#### WHAT YOU SHOULD DO
Repeat only the lines from the one that contains "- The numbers" through the final line of the listing below, exactly, please, without pictures.

#### EXERCISE DATA
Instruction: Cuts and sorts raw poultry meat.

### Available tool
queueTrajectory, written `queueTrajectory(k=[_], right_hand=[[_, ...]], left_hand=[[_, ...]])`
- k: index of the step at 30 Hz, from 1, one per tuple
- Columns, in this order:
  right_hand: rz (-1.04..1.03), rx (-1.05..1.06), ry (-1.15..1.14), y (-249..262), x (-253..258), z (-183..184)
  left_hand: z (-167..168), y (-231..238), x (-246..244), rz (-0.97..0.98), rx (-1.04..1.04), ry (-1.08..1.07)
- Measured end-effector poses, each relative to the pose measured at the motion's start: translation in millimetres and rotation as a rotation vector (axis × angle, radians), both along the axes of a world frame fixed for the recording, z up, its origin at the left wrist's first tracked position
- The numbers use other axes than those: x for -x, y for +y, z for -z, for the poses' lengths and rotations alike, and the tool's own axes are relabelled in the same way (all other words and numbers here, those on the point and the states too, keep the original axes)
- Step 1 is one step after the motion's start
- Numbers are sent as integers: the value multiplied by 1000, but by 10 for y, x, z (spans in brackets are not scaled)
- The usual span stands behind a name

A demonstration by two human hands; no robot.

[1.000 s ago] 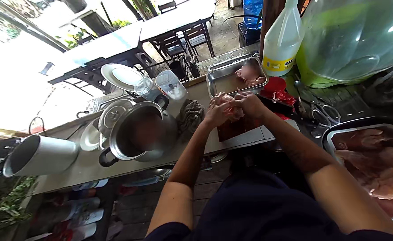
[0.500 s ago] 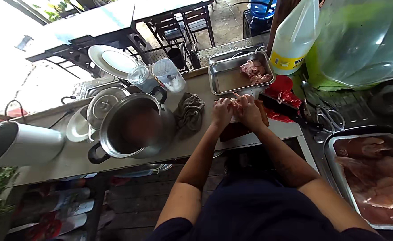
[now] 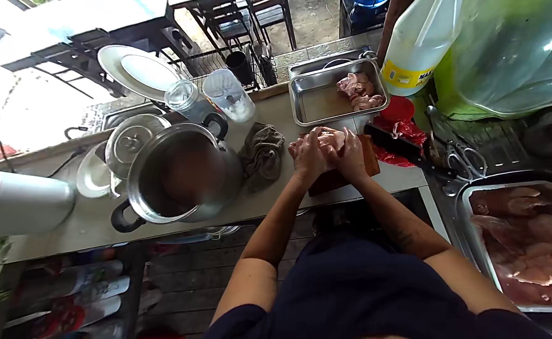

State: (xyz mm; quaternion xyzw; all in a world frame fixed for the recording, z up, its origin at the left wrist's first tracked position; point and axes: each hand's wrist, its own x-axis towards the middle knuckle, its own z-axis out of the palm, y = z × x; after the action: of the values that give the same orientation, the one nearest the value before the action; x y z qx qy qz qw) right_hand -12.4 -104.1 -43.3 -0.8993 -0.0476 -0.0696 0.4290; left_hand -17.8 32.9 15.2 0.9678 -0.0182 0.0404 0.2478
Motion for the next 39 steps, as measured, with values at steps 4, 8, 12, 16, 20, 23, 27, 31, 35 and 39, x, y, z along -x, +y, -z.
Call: queueTrajectory(k=[4,8,12,16,20,23,27,31,35,39], right_hand=[[-35,212,71,-42,231,-42],[-136,239,-51,-560,189,-59],[67,291,51,-1332,143,-393],[212,410,181,-1552,305,-706],[123,419,403,-1724,418,-558],[73,399,483,-1723,396,-444],[85,467,442,-1860,291,-220],[88,499,409,-1908,227,-91],[-11,502,405,-1937,176,-160],[22,442,402,-1894,237,-318]], left_hand=[[-375,34,-16,195,36,-16],[-480,88,-277,428,-117,206],[-574,73,-498,546,-261,334],[-767,50,-273,305,-336,349],[-449,93,-125,434,-226,319],[-284,115,-316,474,-117,326],[-279,76,-369,446,-287,392],[-266,211,-488,519,-302,448],[-312,132,-516,456,-413,570],[-321,-30,-412,342,-493,568]])
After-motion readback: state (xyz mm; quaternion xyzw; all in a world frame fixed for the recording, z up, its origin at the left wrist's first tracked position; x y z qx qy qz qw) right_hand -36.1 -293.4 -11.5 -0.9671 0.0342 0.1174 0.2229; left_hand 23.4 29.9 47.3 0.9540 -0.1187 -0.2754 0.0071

#### TASK RESULT
- The numbers use other axes than those: x for -x, y for +y, z for -z, for the poses' lengths and rotations alike, and the tool's own axes are relabelled in the same way (all other words and numbers here, those on the point and the states too, keep the original axes)
- Step 1 is one step after the motion's start
- Numbers are sent as integers: the value multiplied by 1000, but by 10 for y, x, z (spans in brackets are not scaled)
- The usual span stands behind a name

A demonstration by two human hands; no robot.

[1.000 s ago] 
[0.500 s ago] 
[now] 

State: (xyz mm; quaternion xyzw; all in a world frame fixed for the recording, z up, its origin at the left wrist's first tracked position; point and axes: each hand's wrist, its own x-axis towards the middle knuckle, its own z-axis out of the palm, y = z × x; after the action: of the values that give the same orientation, the one nearest the value before the action; x y z qx qy qz qw) right_hand -12.4 -104.1 -43.3 -0.8993 -0.0476 -0.0696 0.4290; left_hand -17.8 32.9 15.2 0.9678 -0.0182 0.0404 0.2478
Motion for the next 39 steps, as measured, with values at steps 4, 8, 12, 16, 20, 23, 27, 31, 35 and 39, x, y, z along -x, +y, -z.
Call: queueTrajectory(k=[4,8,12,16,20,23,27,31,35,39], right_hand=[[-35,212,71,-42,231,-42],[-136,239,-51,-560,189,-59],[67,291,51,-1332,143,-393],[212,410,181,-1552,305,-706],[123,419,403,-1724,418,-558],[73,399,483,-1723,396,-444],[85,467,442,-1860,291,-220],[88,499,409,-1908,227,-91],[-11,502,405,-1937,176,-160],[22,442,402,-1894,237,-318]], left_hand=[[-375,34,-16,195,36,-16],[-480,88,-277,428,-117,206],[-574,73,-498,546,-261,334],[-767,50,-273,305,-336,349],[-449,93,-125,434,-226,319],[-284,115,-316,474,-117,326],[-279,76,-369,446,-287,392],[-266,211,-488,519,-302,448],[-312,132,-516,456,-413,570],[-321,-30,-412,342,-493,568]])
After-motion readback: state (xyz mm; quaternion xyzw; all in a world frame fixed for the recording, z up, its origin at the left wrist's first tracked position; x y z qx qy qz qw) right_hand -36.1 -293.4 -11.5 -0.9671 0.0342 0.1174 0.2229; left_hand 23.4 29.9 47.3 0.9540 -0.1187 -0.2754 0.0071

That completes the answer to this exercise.